As time continued to pass, the work became less stressful, but my life was still a mess. In better news, Ch'ris and Rachelle were going to be parents. Rachelle would be due with a litter of pups in about four to five, maybe even six months, the standard pregnancy time for yautja females. The idea of my friend having babies was just the most adorable thing I'd ever heard. If I'm being honest I think I was more excited about it than Ch'ris and Rachelle were. Also Stacy and "Benji" ,the little girl and boy Jon had saved, had found another family. She actually told me herself. No, Hadrick wasn't their new dad, although it felt like it, especially while she was visiting. She wanted to know how Jon was. He was her hero, and I could easily understand. At first, Stacy hated the marine, especially since her real parents had been killed by a marine. The only light in her life was her brother "Benji", at least that was until her revelation at New Hadley's Hope. Now she thought differently of the marines.
"Is he going to be alright, Jennifer?" She addressed me as Hadrick and I took her to see him. Although she was just a preteen she was actually very mature, and had something of a mouth to her. Despite that she was respectful, and polite. We'd done this for her on numerous occasions, but Stacy never got tired of it. She wouldn't leave until she knew he was okay.

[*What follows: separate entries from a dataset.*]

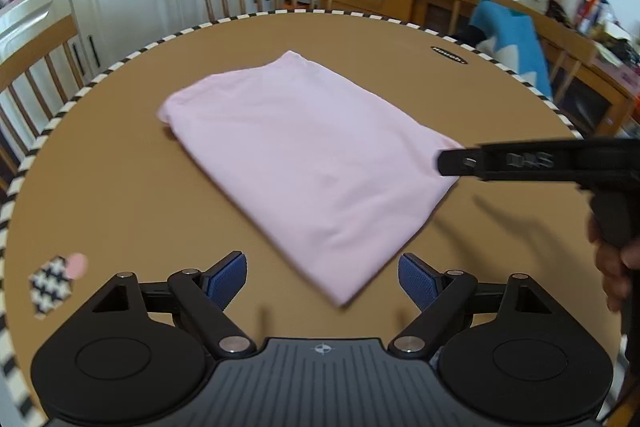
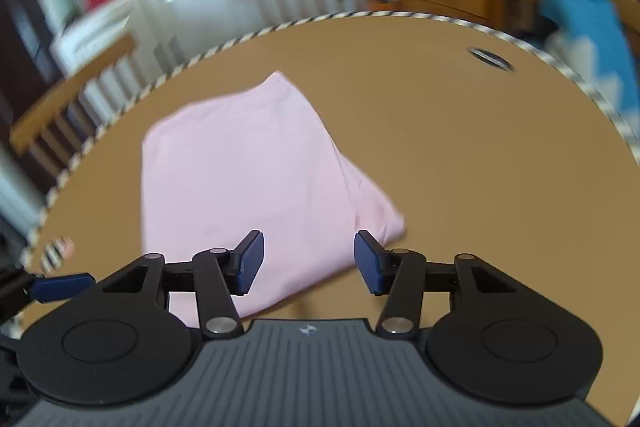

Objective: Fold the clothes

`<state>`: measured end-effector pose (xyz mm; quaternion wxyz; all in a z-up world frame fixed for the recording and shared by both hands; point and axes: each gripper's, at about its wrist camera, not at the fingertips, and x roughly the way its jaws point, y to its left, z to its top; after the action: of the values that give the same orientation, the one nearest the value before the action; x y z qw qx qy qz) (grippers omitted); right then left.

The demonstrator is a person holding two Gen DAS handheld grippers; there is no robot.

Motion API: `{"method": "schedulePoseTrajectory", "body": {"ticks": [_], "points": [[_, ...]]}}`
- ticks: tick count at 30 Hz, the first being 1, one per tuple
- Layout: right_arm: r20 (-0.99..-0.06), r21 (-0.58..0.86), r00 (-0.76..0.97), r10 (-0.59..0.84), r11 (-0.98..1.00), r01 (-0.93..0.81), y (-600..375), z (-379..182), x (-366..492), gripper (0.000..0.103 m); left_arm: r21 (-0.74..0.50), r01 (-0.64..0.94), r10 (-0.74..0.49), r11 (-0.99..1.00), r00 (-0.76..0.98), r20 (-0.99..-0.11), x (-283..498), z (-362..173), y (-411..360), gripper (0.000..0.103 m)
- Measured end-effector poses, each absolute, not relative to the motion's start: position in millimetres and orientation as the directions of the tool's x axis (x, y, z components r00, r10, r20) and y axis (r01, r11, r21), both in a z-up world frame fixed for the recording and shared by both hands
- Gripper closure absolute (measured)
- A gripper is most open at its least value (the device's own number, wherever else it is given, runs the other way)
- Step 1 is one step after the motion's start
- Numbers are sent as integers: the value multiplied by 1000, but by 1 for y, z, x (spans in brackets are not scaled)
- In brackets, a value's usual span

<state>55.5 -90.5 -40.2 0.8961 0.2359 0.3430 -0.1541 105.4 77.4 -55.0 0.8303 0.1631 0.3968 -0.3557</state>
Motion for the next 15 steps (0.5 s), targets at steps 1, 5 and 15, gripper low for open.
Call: {"method": "schedulePoseTrajectory", "body": {"ticks": [1, 5, 15], "points": [[-683, 344, 721, -121, 817, 463, -81, -41, 48, 51, -8, 731, -462, 682, 423, -780, 110, -55, 83, 18], [-689, 414, 714, -126, 740, 530, -65, -54, 36, 51, 0, 762, -464, 648, 395, -793, 130, -61, 88, 18], [-645, 657, 756, -116, 421, 625, -98, -90, 47, 50, 22, 850, -504, 526, 333, -797, 188, -60, 75, 18]]}}
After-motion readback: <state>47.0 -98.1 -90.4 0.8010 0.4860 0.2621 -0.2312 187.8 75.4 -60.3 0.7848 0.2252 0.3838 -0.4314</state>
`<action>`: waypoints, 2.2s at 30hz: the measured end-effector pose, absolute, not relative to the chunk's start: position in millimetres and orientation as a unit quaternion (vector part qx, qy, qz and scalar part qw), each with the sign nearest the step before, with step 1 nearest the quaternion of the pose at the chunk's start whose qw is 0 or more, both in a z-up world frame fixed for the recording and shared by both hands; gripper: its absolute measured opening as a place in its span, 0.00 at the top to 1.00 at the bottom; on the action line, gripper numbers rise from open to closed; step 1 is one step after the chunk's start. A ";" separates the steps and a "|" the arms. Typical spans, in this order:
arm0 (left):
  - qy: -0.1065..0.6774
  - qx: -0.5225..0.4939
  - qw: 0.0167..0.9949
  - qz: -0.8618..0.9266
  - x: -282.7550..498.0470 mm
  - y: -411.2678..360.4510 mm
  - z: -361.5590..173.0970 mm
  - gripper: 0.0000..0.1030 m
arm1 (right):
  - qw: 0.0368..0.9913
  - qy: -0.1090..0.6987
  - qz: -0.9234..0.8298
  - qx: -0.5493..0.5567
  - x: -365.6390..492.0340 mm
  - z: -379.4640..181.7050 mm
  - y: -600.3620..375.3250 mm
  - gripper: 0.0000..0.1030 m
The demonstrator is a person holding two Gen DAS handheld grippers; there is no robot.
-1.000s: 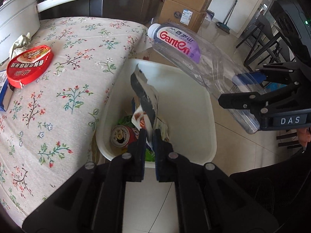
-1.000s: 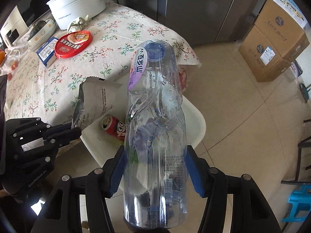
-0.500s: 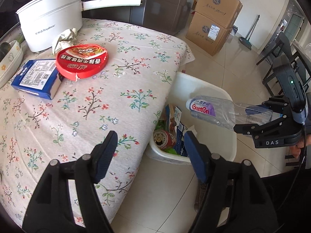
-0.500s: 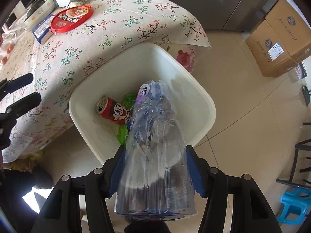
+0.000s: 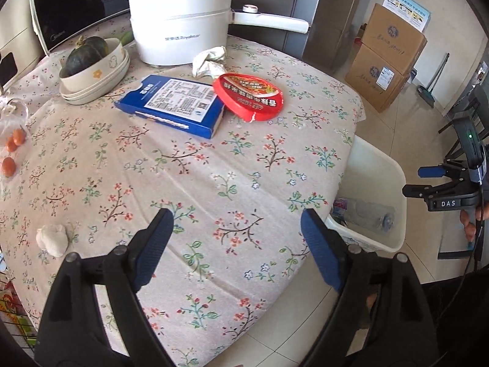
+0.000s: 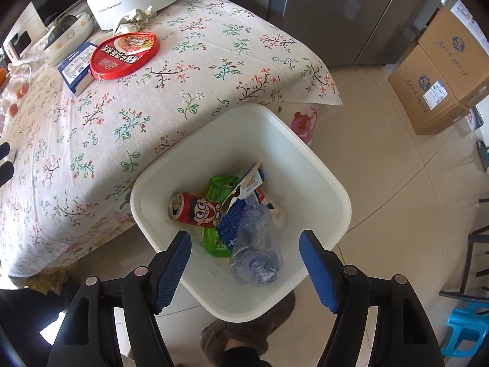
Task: Collect trash
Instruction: 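Grasp the white crumpled tissue on the tablecloth with the left gripper, then grasp and lift the red noodle bowl with the right gripper while the left gripper holds the tissue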
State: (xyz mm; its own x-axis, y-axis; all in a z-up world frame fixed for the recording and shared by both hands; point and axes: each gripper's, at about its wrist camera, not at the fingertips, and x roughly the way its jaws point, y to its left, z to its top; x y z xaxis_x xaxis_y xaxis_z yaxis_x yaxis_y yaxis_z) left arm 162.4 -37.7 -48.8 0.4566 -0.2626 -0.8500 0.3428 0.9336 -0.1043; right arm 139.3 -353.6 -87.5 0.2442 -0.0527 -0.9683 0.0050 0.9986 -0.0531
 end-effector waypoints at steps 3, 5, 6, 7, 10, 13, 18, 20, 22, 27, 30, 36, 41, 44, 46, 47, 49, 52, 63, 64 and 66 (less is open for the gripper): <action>0.493 0.027 0.856 -0.154 163.7 -10.0 -46.3 0.17 | 0.793 0.608 -0.011 -0.021 144.9 -82.8 -341.0 0.27; 0.496 0.016 0.857 -0.137 164.9 9.2 -44.6 0.17 | 0.797 0.604 -0.005 -0.024 149.2 -80.0 -331.9 0.27; 0.498 0.011 0.858 -0.129 165.5 18.8 -44.1 0.17 | 0.798 0.602 -0.003 -0.025 151.4 -78.7 -326.7 0.27; 0.500 0.005 0.858 -0.120 166.0 28.2 -44.0 0.17 | 0.800 0.599 0.000 -0.027 152.4 -77.0 -321.1 0.27; 0.505 -0.016 0.858 -0.095 168.3 57.3 -44.1 0.17 | 0.807 0.589 0.010 -0.028 158.3 -72.3 -303.0 0.27; 0.511 -0.039 0.856 -0.070 169.8 85.8 -46.4 0.17 | 0.814 0.580 0.019 -0.031 165.3 -68.9 -283.3 0.26; 0.521 -0.058 0.851 -0.030 172.6 125.2 -57.5 0.17 | 0.820 0.570 0.037 -0.035 178.4 -65.3 -248.2 0.25; 0.526 -0.066 0.848 -0.016 174.5 138.9 -64.7 0.17 | 0.821 0.567 0.043 -0.038 183.2 -64.9 -234.7 0.25; 0.530 -0.075 0.845 -0.002 176.9 152.3 -71.7 0.17 | 0.822 0.565 0.049 -0.042 187.9 -65.1 -221.5 0.25; 0.531 -0.119 0.839 0.012 184.6 176.9 -85.5 0.20 | 0.820 0.567 0.063 -0.047 201.1 -70.5 -194.6 0.25; 0.531 -0.142 0.835 0.015 192.5 183.1 -93.6 0.29 | 0.817 0.570 0.064 -0.052 207.8 -75.5 -184.8 0.25; 0.540 -0.139 0.830 0.014 208.5 177.0 -110.4 0.54 | 0.818 0.571 0.053 -0.040 223.1 -80.0 -184.2 0.25; 0.538 -0.117 0.835 0.007 214.6 168.2 -106.9 0.72 | 0.828 0.560 0.031 -0.011 240.4 -77.2 -197.6 0.25; 0.529 -0.108 0.842 -0.005 214.7 162.8 -96.0 0.72 | 0.836 0.549 0.015 0.008 253.1 -76.6 -206.2 0.24; 0.522 -0.110 0.845 -0.011 213.8 161.5 -88.8 0.72 | 0.841 0.541 0.007 0.019 261.6 -77.9 -210.0 0.24; 0.520 -0.114 0.847 -0.014 213.0 161.5 -85.6 0.72 | 0.844 0.536 0.003 0.022 265.6 -78.7 -210.8 0.24; 0.516 -0.124 0.847 -0.018 212.0 162.2 -80.8 0.72 | 0.851 0.525 -0.002 0.020 272.9 -80.6 -208.8 0.24; 0.515 -0.132 0.846 -0.026 210.6 159.7 -76.6 0.72 | 0.859 0.512 0.006 -0.007 283.4 -84.8 -195.3 0.24; 0.519 -0.113 0.846 -0.043 205.0 142.6 -74.3 0.72 | 0.857 0.472 0.018 -0.206 307.2 -126.5 -128.3 0.31; 0.519 -0.113 0.846 -0.043 204.9 142.7 -74.4 0.72 | 0.859 0.466 0.019 -0.210 308.8 -126.8 -126.8 0.32; 0.520 -0.112 0.846 -0.043 204.9 143.4 -74.9 0.72 | 0.861 0.466 0.022 -0.202 313.2 -126.6 -127.9 0.35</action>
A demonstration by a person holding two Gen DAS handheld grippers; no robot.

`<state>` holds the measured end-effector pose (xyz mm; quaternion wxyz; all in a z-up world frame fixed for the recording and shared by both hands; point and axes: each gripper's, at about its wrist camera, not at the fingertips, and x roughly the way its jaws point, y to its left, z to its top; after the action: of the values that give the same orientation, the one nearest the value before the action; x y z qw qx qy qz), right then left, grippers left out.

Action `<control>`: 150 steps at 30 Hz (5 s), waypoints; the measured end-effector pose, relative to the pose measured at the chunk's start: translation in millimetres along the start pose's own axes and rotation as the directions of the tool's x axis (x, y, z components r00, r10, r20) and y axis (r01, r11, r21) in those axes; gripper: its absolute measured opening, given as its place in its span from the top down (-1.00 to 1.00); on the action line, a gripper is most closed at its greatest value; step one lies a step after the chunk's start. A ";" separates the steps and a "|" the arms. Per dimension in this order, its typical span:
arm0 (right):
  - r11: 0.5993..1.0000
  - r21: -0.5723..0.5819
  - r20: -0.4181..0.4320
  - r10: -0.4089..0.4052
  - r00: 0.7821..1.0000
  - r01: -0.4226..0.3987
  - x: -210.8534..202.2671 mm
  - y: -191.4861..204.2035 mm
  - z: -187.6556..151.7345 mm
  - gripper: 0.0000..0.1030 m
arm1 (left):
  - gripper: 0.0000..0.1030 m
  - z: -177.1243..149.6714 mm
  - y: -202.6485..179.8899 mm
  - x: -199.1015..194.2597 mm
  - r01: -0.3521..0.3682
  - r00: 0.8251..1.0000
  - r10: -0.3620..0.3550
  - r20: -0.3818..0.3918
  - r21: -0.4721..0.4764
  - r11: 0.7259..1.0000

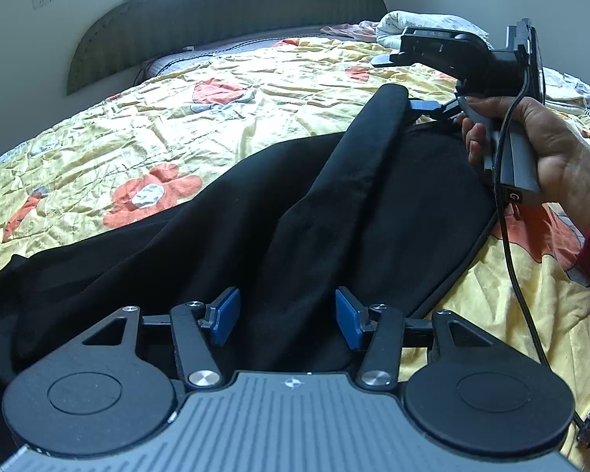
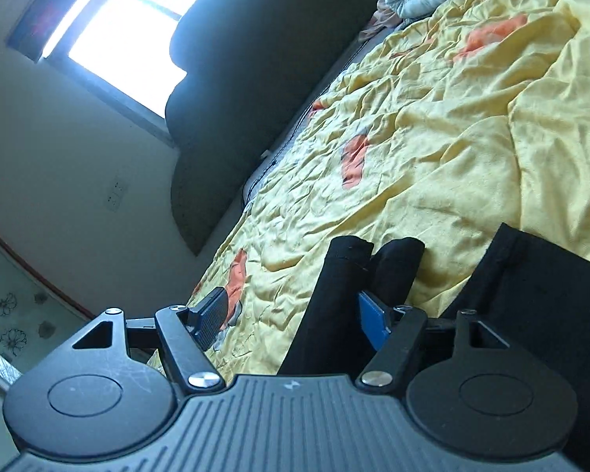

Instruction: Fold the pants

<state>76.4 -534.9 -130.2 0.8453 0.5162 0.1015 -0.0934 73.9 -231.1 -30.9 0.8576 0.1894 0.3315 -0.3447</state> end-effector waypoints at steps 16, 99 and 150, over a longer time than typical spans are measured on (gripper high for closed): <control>1.000 -0.019 -0.039 -0.008 0.999 0.007 9.0 4.3 -0.6 0.92 | -0.18 8.9 -13.4 6.9 -0.025 0.999 0.024 0.022 0.068 0.997; 0.738 -0.523 0.208 -0.375 0.903 0.427 -115.9 38.8 -21.3 0.91 | 0.76 2.1 -38.9 -3.1 -0.032 0.995 0.034 0.089 -0.021 0.999; 0.283 -0.957 -0.144 -0.298 0.944 -0.056 16.0 189.2 -187.2 -1.00 | -0.40 -9.3 69.9 -14.5 -0.165 0.986 0.156 -0.057 -0.250 0.954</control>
<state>127.5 -283.8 -56.5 0.9494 -0.0893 0.3012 -0.0010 112.0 -170.9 -20.7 0.8937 0.1106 0.3721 -0.2251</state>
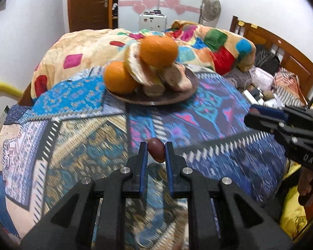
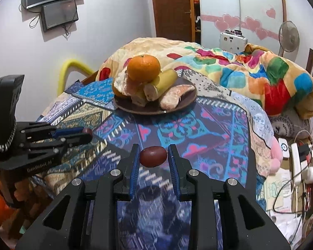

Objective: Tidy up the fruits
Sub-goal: 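Lower both dates onto the plate and open both grippers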

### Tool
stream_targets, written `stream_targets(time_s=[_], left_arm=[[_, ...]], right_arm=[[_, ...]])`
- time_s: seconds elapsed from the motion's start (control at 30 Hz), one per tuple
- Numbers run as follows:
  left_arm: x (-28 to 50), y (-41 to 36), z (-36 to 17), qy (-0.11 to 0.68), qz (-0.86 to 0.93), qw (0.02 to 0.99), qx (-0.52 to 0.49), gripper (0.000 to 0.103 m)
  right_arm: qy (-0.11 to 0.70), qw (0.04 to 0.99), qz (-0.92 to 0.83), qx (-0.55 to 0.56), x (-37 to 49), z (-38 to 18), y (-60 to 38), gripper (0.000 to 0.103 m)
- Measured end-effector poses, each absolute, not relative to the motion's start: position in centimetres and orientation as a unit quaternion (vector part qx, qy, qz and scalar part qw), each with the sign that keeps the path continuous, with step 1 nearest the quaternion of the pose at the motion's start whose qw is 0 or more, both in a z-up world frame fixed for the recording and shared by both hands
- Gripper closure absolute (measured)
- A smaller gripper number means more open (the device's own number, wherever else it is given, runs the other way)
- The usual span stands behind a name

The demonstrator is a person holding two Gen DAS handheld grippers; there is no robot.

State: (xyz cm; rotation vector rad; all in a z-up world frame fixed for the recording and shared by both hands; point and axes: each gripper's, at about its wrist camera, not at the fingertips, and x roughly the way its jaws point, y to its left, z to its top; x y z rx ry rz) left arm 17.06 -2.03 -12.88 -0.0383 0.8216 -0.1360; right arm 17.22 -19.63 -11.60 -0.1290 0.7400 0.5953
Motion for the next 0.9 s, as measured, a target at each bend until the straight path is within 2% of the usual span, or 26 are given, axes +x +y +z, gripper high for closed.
stream_targets(time_s=[0.43,0.9], left_arm=[[22.7,0.1,-12.0,0.389,-0.063,0.919,-0.015,0.087],[26.5,0.3,-13.5,0.412,-0.082,0.907,-0.016,0.087]], right_arm=[[0.35,0.887,0.291,-0.082,21.8,-11.7,-15.8,0.078],[0.387,0.868,0.297,-0.095,25.8,-14.0,-12.9,0.078]])
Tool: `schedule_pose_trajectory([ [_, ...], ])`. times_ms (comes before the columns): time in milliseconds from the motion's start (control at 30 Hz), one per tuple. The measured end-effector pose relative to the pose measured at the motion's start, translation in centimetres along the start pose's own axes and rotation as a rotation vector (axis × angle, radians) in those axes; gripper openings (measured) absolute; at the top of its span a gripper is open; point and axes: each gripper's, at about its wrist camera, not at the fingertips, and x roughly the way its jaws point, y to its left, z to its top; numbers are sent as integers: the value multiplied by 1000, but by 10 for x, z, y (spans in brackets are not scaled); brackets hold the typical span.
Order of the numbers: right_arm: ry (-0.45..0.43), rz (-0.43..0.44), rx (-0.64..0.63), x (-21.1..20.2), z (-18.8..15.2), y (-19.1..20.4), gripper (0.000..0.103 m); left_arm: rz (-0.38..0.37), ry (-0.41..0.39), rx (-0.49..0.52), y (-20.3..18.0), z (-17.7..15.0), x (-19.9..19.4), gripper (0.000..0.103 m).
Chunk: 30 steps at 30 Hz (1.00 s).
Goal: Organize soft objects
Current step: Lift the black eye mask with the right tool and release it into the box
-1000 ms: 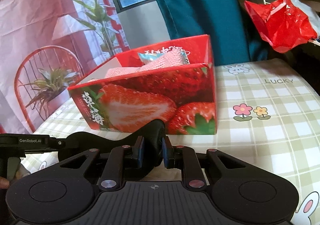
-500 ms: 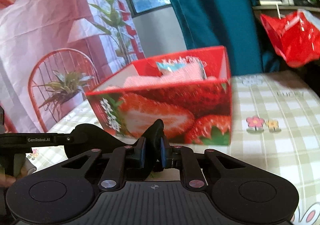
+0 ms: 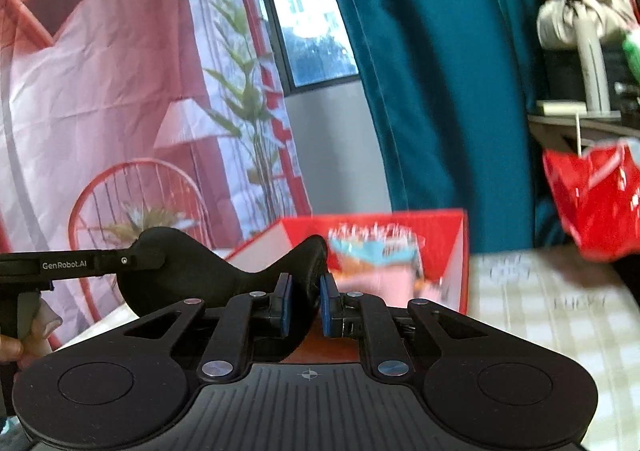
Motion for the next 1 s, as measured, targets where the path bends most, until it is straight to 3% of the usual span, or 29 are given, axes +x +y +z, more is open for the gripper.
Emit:
schedule_pose_trajectory([
  [267,-32,-57,-86,39,40,-6,13,33,-16,66,-5,24,49,14],
  [400,-24,-90,-100,56,45,-12,13,11,58,100,-10,20,73,14],
  [533,42,-103,-111,69,37,-16,13,-12,152,140,-15,-1,91,14],
  [667,128,-135,-126,85,20,-22,13,23,193,161,-14,-11,108,14],
  [1000,239,-217,-61,123,2,-47,13,68,269,206,-7,-15,138,14],
])
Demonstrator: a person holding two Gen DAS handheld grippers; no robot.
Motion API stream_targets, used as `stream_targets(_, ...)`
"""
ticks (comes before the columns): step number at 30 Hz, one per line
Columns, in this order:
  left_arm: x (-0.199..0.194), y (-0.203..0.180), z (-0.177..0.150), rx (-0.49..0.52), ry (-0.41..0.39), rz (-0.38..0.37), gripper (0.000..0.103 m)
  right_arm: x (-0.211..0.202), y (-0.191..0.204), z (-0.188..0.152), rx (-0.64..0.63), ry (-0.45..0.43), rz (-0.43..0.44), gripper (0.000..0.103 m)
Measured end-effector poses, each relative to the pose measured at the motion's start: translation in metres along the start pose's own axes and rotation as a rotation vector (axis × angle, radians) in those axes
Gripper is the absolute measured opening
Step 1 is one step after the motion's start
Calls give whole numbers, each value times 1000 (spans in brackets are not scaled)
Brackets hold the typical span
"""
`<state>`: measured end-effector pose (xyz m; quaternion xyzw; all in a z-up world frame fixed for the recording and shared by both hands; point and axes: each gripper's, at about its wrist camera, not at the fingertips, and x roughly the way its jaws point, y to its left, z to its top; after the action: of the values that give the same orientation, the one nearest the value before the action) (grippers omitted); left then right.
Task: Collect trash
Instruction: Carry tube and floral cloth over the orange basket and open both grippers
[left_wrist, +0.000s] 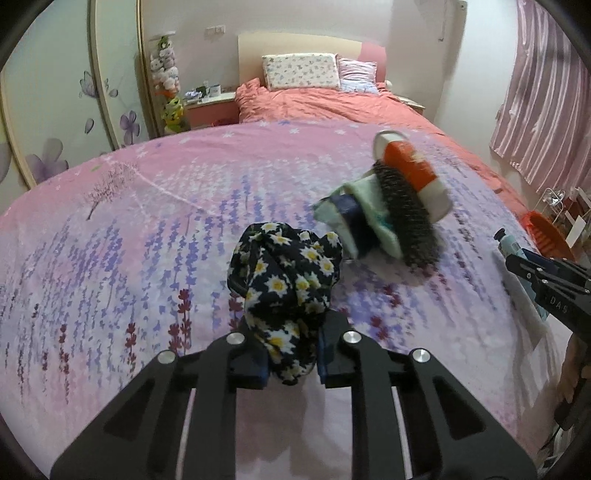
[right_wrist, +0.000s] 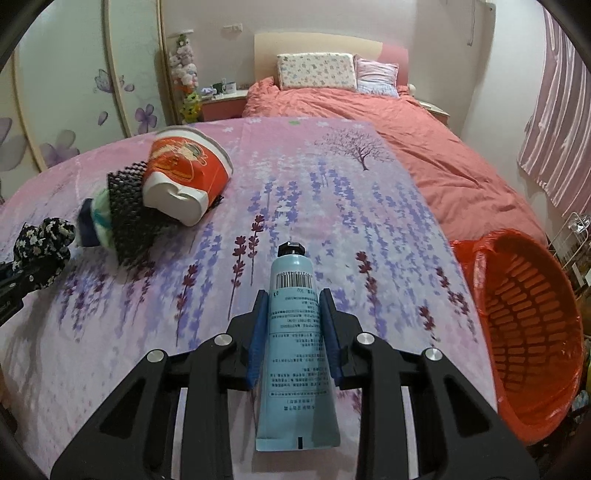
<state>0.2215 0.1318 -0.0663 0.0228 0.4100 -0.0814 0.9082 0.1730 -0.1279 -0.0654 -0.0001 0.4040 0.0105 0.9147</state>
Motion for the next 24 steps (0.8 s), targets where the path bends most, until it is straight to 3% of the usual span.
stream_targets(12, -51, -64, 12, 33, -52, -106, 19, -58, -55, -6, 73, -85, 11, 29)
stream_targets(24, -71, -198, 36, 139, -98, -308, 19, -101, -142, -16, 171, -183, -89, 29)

"I... I... I don't know, Stacy." I answered her.
"You know he's been like this for almost two months, kid." Hadrick told her.
"And you think that's going to stop me?" Stacy spoke back in a smartassed tone. Like I said, the kid had a mouth.
Suddenly the facility's emergency lights kicked on and the sirens began blaring loudly.
Warning. Catastrophic containment failure in Area A-2. All personnel follow laboratory evacuation procedures. All security teams please report to Medical Bay. Use of lethal force unauthorized.
"Oh, shit!"
Alright done with another entry, and for once I'm not to late about it either. Thank-you NeverNeverGirl for the comment on the last entry I posted. I know I don't need to go to fast on these, but I have some other ideas for stories I want to work on, and unfortunately for me, I have only seven months before I go on my mission, and that's not a lot of time for me. I am going to be gone for two years after that, and although I may come back and do some more work, I don't expect to get any writing work done in that time. Also thank-you for the comments and the criticism on the typo errors. They really helped me out a lot, and it's partially because of you that I've come as far as I have. Thank you. (Also I sent you a message on the PM. I'm just wondering if you got it?)